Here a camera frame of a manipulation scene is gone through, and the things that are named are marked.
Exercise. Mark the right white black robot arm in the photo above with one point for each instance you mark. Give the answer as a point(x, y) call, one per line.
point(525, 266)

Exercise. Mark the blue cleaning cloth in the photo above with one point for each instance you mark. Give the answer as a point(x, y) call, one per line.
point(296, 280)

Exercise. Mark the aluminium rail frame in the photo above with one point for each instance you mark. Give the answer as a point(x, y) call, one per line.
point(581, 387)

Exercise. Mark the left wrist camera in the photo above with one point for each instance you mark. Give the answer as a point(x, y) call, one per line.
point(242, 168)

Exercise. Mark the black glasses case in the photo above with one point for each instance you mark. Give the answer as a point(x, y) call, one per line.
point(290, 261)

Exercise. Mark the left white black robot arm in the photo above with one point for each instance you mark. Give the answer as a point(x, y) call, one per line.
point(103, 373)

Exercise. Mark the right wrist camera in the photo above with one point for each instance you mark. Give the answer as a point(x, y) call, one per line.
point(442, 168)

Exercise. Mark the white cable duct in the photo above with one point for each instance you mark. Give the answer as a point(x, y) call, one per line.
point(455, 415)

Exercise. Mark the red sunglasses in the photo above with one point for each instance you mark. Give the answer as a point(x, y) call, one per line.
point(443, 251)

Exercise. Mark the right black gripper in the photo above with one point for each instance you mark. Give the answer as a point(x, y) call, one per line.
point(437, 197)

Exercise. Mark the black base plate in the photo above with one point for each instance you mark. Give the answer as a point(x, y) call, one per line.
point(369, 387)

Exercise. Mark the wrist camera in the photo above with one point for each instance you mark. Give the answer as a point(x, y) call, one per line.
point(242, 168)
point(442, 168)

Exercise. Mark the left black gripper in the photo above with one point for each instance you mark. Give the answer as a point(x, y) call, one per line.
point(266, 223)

### WHAT THE EXERCISE ASKS
Reproduce the whole listing above, word for word.

### SOLUTION
Here a camera frame of a manipulation scene is gone through, and the things that are named are marked.
Exercise. Mark the right white black robot arm in the photo above with one point for each instance you mark. Give the answer as a point(x, y) call, one per line.
point(525, 266)

Exercise. Mark the blue cleaning cloth in the photo above with one point for each instance you mark. Give the answer as a point(x, y) call, one per line.
point(296, 280)

Exercise. Mark the aluminium rail frame in the photo above with one point for each instance you mark. Give the answer as a point(x, y) call, one per line.
point(581, 387)

Exercise. Mark the left wrist camera in the photo above with one point for each instance you mark. Give the answer as a point(x, y) call, one per line.
point(242, 168)

Exercise. Mark the black glasses case in the photo above with one point for each instance you mark. Give the answer as a point(x, y) call, one per line.
point(290, 261)

Exercise. Mark the left white black robot arm in the photo above with one point for each instance you mark. Give the answer as a point(x, y) call, one per line.
point(103, 373)

Exercise. Mark the right wrist camera in the photo above with one point for each instance you mark. Give the answer as a point(x, y) call, one per line.
point(442, 168)

Exercise. Mark the white cable duct in the photo above with one point for each instance you mark. Give the answer as a point(x, y) call, one per line.
point(455, 415)

Exercise. Mark the red sunglasses in the photo above with one point for each instance you mark. Give the answer as a point(x, y) call, one per line.
point(443, 251)

Exercise. Mark the right black gripper in the photo above with one point for each instance you mark. Give the answer as a point(x, y) call, one per line.
point(437, 197)

Exercise. Mark the black base plate in the photo above with one point for each instance you mark. Give the answer as a point(x, y) call, one per line.
point(369, 387)

Exercise. Mark the wrist camera in the photo above with one point for each instance you mark. Give the answer as a point(x, y) call, one per line.
point(242, 168)
point(442, 168)

Exercise. Mark the left black gripper in the photo above with one point for each instance you mark. Give the answer as a point(x, y) call, one per line.
point(266, 223)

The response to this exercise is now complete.